### Task prompt
For each line below that contains the string "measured", copy that line.

# # # # #

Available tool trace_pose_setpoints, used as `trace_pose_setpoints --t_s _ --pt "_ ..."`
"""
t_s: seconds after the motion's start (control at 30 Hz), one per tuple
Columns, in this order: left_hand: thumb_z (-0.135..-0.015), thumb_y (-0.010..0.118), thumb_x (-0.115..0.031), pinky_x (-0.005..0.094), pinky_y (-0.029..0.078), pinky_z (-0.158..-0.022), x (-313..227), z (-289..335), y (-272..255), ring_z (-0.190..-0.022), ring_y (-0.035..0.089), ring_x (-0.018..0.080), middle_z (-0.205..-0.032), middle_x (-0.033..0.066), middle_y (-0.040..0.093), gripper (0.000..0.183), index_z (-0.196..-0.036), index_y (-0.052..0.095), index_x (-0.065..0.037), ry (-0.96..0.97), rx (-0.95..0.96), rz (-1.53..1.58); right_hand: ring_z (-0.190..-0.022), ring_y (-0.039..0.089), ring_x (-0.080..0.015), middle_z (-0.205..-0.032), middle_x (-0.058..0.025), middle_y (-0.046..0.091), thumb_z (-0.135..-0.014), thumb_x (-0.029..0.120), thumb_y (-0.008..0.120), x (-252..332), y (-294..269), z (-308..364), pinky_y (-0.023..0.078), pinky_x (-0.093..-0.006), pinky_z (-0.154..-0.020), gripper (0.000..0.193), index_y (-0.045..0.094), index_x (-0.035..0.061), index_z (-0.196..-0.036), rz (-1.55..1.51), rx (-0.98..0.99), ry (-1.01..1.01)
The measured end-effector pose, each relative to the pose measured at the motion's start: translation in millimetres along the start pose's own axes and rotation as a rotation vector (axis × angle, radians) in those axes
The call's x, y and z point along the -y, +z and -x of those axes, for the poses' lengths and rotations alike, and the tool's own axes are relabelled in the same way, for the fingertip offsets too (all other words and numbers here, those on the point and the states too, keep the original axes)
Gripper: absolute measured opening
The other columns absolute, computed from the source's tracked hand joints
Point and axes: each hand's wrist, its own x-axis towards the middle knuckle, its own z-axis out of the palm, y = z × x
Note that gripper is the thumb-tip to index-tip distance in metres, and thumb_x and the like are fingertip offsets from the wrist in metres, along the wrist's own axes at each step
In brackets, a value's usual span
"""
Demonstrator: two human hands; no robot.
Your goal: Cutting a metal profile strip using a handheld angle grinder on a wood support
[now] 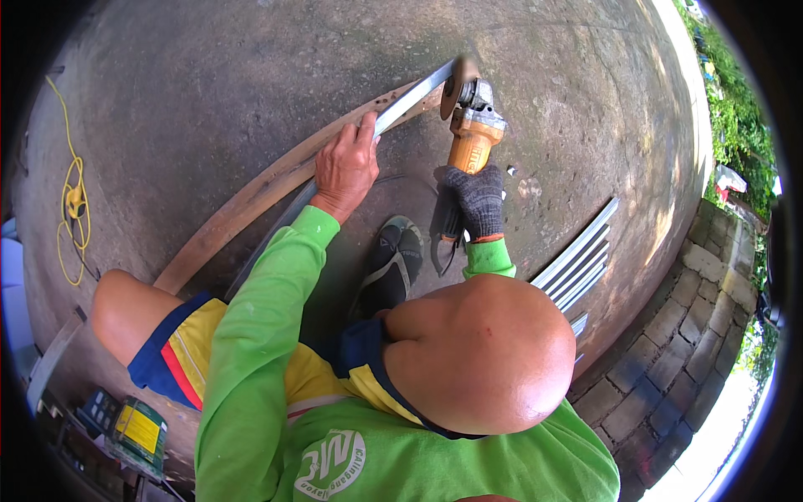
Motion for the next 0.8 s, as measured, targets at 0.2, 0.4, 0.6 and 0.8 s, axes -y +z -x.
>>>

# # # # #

### Written response
The measured end-effector pose, each relative to the pose measured at the motion's start: translation in millimetres along the start pose's own axes and rotation as a rotation vector (axis × angle, radians) in those axes
Gripper: absolute measured opening
Motion for the next 0.8 s, as measured, targets at 0.2, 0.4, 0.6 and 0.8 s, axes -y +z -x.

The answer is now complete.